* [Work to complete] Restate word for word the lines below that run from the one holding "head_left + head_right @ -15" through the one holding "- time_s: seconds", inclusive. Pictures don't belong in the copy.

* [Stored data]
# # # # #

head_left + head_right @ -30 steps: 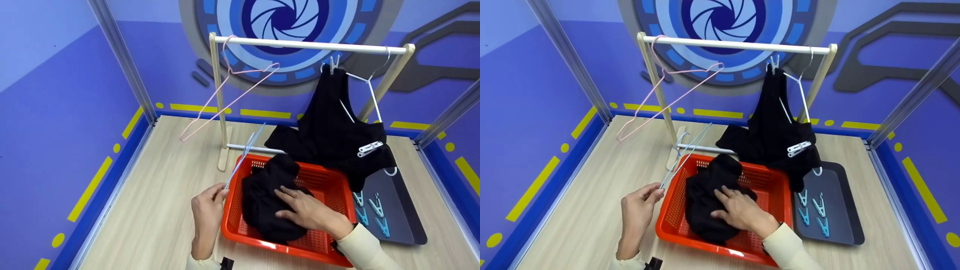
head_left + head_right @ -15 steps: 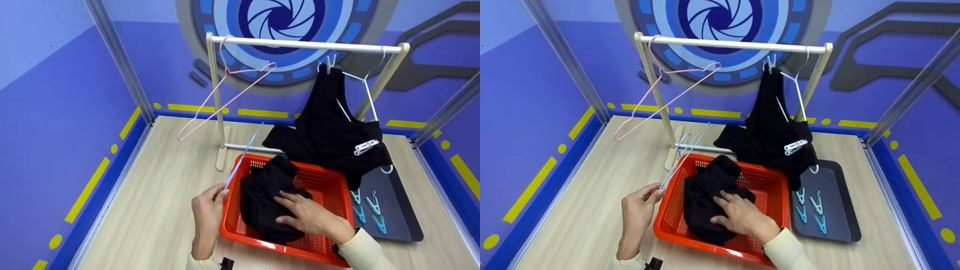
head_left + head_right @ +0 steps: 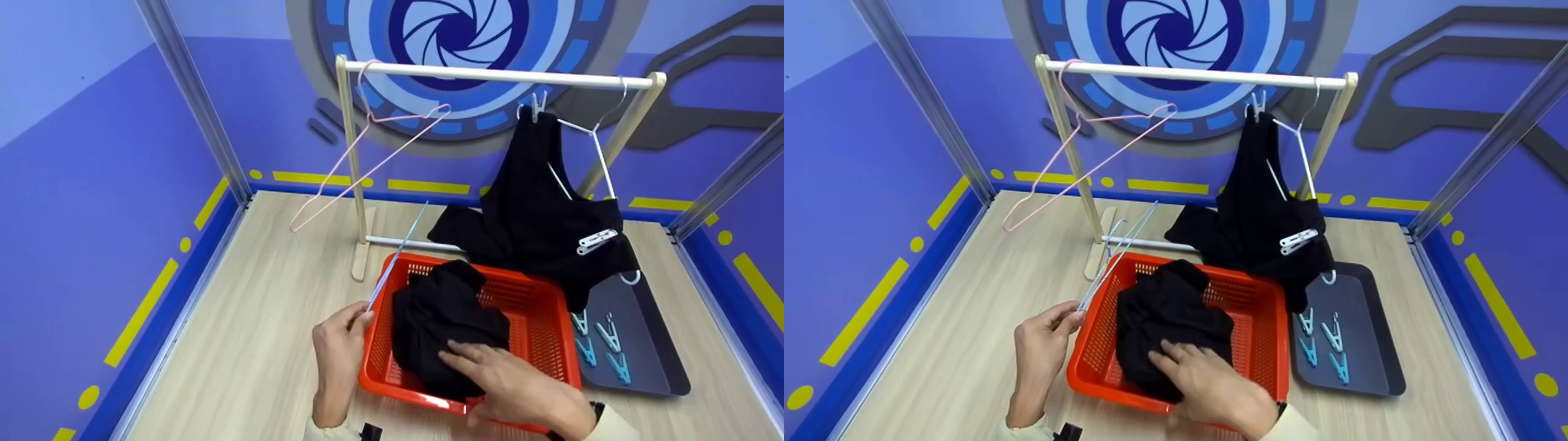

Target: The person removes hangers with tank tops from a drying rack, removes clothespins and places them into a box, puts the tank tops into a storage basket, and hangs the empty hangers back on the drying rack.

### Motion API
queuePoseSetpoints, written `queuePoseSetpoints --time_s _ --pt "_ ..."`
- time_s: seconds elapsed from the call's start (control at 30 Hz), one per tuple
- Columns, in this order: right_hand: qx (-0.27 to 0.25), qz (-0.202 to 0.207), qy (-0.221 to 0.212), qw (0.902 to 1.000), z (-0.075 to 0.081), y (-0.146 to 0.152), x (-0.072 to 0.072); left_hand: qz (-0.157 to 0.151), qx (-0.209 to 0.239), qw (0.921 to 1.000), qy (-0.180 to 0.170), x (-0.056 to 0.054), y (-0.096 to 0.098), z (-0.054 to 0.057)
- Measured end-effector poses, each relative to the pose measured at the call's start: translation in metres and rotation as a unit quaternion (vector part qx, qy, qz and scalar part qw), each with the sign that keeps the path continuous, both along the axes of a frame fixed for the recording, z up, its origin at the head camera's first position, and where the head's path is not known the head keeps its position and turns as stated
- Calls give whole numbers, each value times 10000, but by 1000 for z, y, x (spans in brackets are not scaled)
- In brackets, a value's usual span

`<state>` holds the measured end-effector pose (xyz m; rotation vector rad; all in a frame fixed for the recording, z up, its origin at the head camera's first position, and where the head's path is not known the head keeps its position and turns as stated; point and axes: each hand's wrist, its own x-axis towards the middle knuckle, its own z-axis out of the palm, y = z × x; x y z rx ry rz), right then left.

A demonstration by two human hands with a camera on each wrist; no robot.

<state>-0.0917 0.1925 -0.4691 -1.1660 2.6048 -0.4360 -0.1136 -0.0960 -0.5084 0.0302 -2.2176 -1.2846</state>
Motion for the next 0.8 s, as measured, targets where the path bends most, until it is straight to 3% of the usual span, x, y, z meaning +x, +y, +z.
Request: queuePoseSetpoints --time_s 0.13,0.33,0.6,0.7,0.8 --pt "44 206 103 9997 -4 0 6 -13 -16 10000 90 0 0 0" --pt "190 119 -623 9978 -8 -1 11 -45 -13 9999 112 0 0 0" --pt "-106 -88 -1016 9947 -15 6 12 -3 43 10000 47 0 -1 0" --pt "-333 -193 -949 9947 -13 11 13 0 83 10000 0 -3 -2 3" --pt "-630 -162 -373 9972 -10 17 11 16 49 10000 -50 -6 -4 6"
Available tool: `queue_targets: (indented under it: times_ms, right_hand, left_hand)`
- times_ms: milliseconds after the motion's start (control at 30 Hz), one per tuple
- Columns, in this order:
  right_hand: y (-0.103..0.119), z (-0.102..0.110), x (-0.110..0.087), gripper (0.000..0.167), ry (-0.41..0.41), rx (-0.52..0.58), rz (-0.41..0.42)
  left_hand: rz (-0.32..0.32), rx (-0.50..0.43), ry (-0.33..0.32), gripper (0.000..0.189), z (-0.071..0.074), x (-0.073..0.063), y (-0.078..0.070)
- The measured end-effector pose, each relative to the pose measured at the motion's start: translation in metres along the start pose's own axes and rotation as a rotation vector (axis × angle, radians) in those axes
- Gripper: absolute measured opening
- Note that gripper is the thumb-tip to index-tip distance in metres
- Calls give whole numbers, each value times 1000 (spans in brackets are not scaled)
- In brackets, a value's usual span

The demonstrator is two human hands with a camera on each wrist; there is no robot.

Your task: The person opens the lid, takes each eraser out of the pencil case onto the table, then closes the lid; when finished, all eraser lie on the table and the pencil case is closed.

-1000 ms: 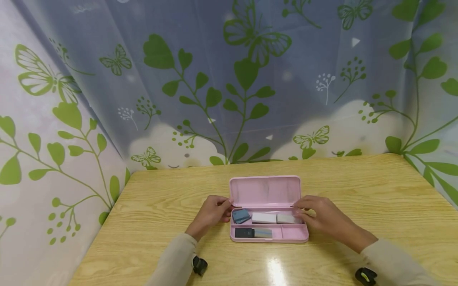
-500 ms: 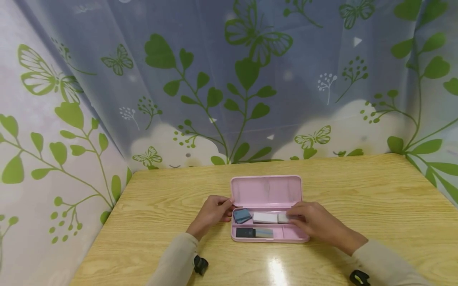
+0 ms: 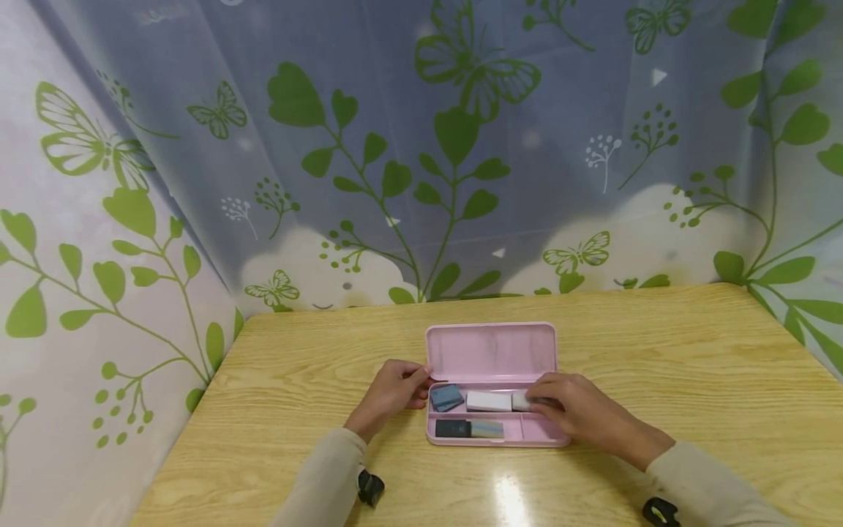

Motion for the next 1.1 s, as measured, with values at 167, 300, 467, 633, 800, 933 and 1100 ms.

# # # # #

* [Finished exercise]
head_left + head_right @ -15 steps: 
head_left + head_right @ +0 steps: 

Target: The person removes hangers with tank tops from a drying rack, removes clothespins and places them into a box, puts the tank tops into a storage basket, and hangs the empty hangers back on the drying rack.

### Motion API
queuePoseSetpoints, written `queuePoseSetpoints --time_s _ --pt "_ ..."`
- time_s: seconds elapsed from the call's start (control at 30 Hz), one per tuple

No further output remains.